Tu vois, j'ai peur. Je paraît tellement...je ne suis absolument pas. Je me sens vulnérable. Je sais qu une nouvelle vie commence, mais je ne sais pas par quelle bout la prendre. Il y a bien longtemps que les masques sont tombé, découvrant les visages blasés et melancoliques. Laissant place a une sensation d'indifference perpetuelle. Plus rien n'ayant de valeur, couleur ou saveur. Une monotonie execrable. Dans laquelle on fini par se complaire oubliant toute sensation passée. Un vide, que l'on fini par adopter faute de le ressentire.
Ne t'enfait pas se deuil mon coeur l'a fait il y a bien longtemps. J 'ai compris tand de choses. Je n'es plus aucun attachement, se qui m'entoure n'est que figuration, et je me reve dans cette nouvelle vie. Rien que d'y penser je me sens sourir.

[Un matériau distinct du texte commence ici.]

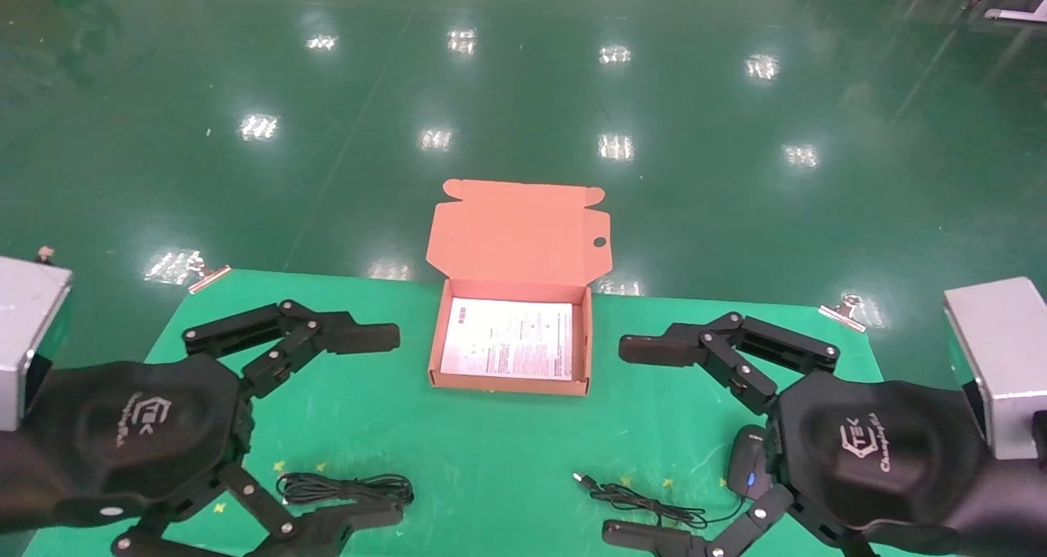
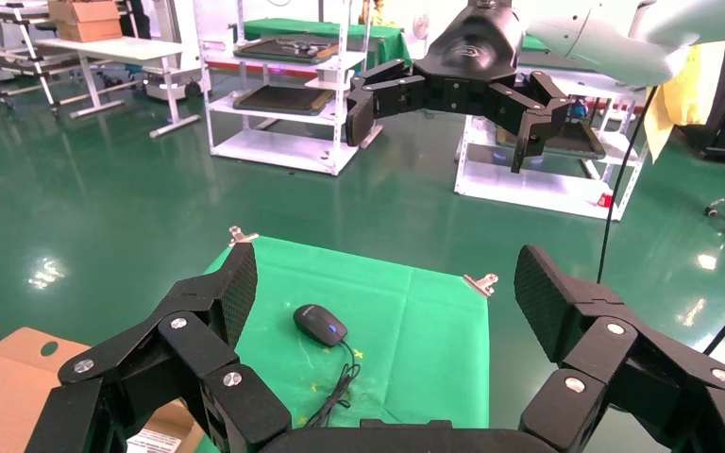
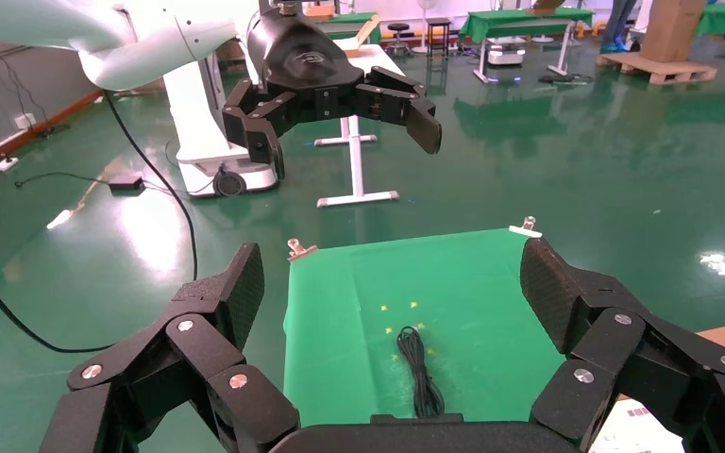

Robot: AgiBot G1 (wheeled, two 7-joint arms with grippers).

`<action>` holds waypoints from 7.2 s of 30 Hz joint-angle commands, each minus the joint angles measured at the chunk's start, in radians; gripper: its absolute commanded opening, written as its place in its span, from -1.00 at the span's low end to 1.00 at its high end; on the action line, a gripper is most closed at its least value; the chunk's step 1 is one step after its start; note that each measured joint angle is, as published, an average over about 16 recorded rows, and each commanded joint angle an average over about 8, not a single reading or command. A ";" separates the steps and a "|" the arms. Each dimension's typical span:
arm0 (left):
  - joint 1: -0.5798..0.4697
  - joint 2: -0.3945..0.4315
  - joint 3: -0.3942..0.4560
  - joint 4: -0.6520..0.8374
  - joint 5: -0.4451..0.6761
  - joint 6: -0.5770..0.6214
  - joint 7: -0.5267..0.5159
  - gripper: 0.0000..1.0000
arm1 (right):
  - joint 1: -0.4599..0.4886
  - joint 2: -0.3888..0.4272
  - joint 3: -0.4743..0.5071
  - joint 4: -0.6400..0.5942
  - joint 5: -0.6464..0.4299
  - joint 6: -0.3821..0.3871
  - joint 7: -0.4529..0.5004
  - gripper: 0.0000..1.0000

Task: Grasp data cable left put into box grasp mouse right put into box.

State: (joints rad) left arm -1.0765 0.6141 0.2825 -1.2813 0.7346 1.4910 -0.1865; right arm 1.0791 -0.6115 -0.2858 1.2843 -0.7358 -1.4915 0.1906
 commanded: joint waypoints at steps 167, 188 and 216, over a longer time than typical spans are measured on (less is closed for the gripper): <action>-0.461 0.377 0.553 0.354 1.336 -0.476 0.032 -1.00 | 0.535 -0.260 -0.794 -0.253 -0.997 0.559 0.063 -1.00; -0.516 0.497 0.514 0.148 1.653 -0.667 -0.283 -1.00 | 0.768 -0.599 -0.680 -0.576 -0.922 0.763 -0.179 -1.00; -0.480 0.420 0.526 0.149 1.863 -0.591 -0.367 -1.00 | 0.738 -0.740 -0.694 -0.778 -0.855 0.752 -0.305 -1.00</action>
State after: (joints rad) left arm -1.5538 1.0332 0.8090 -1.1408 2.5845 0.8926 -0.5445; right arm 1.8160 -1.3500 -0.9830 0.5094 -1.5856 -0.7366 -0.1124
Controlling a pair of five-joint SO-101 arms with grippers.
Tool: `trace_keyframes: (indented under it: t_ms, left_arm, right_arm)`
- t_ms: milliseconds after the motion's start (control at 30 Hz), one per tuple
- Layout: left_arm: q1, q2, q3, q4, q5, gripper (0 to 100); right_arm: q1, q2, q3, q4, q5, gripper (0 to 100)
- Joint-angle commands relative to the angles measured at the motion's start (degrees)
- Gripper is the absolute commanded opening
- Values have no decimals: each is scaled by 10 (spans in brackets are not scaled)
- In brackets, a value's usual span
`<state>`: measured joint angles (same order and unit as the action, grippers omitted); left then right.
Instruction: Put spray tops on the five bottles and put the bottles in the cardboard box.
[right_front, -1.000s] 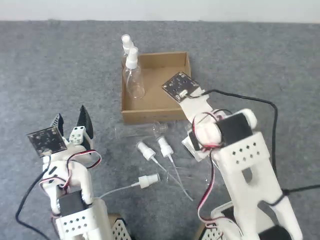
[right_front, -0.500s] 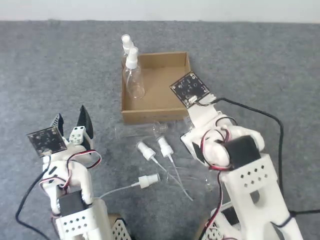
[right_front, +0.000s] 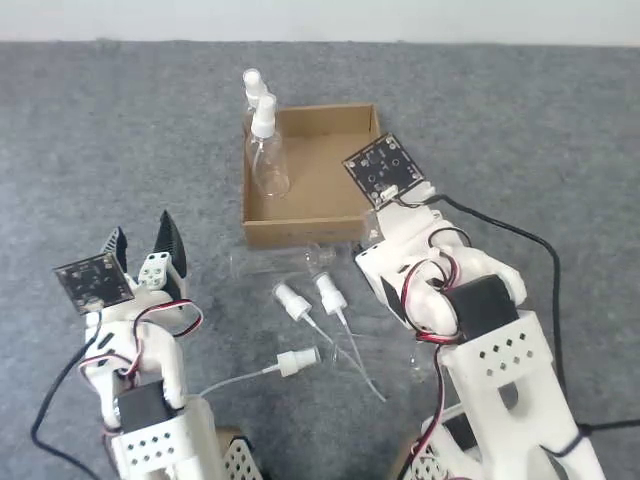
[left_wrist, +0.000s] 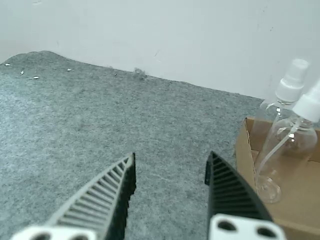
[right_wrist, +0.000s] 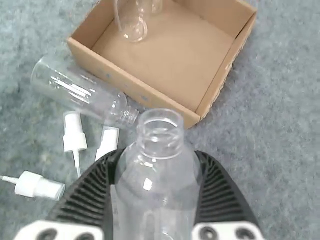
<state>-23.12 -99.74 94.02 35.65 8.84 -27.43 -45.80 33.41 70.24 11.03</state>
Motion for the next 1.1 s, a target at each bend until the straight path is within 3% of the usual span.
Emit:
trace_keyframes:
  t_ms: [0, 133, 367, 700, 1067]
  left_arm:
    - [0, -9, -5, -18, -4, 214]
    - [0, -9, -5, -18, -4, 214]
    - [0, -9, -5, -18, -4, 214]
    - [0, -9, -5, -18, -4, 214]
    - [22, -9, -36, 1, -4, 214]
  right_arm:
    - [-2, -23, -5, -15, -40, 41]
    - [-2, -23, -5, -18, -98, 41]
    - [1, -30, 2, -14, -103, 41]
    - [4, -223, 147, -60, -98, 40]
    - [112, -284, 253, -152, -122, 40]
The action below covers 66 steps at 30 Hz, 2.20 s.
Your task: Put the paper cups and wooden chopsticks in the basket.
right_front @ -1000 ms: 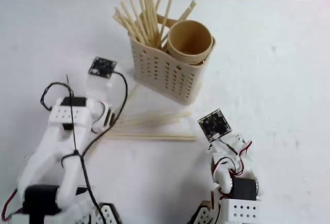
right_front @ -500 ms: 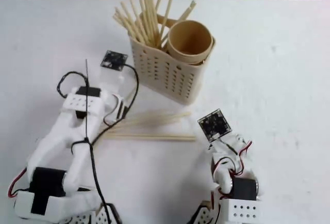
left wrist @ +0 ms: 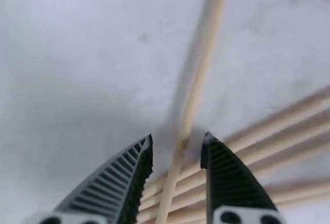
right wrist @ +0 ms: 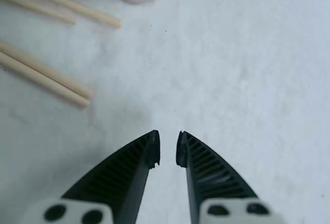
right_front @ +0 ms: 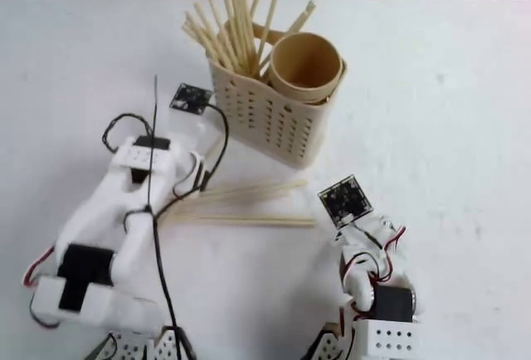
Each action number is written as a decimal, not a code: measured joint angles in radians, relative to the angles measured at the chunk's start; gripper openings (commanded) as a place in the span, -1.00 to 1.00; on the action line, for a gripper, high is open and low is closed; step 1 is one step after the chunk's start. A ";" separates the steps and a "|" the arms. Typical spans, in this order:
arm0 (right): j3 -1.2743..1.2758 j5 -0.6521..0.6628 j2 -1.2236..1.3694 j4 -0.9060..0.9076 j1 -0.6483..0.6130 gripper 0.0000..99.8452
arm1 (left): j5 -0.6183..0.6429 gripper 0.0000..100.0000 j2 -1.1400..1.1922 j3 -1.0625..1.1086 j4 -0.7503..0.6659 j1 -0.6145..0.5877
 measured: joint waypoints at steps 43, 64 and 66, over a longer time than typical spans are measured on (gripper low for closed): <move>0.000 0.000 0.000 0.000 0.000 -0.86 | 0.002 -0.95 -0.680 -0.512 -0.132 0.181; 0.000 0.000 0.000 0.000 0.000 -0.86 | 0.002 -0.95 0.046 -1.221 -0.222 0.296; 0.000 0.000 0.000 0.000 0.000 -0.86 | 0.002 -0.95 0.052 -1.235 -0.207 0.295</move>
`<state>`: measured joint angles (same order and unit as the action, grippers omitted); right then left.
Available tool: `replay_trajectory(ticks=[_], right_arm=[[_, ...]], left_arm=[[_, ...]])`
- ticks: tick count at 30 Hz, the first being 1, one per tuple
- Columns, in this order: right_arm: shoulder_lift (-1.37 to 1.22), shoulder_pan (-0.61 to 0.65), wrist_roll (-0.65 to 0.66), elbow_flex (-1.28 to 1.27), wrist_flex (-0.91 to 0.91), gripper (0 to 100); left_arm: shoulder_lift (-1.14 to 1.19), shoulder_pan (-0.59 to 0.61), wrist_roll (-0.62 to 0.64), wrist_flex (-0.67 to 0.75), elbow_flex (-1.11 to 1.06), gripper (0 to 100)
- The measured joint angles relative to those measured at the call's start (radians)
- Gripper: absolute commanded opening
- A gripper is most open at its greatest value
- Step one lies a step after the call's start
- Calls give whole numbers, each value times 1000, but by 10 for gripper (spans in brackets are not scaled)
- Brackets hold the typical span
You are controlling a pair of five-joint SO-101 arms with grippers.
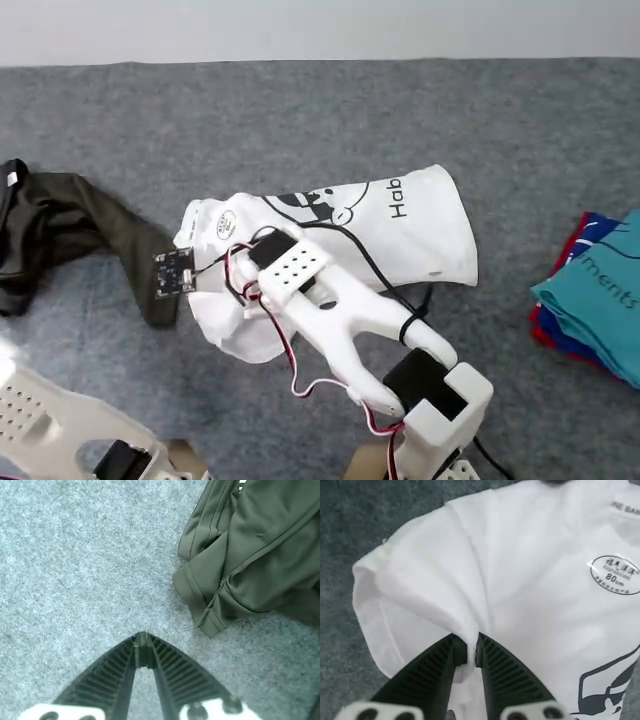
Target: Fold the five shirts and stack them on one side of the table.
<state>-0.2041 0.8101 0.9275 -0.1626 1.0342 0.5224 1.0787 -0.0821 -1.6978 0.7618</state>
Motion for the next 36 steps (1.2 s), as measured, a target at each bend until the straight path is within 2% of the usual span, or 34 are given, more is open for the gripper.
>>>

Mais quand reviens la realité, je sens un frisson me submerger. Je veux etre capable. La fumée de ma cigarette a embaumer la piece. Je la regarde se consumer seul lueur dans le noir. Une renaissance, se redecouvrir rire pour des futilité, s'emouvoir devant certaine parole, se sentire vibrer pour chaque accord, s'exalté, se reeouvrir au monde. C est fou ce que cela peut paraître futile, 1 année, se coupant du monde. Lasse de se jeu perpetuelle.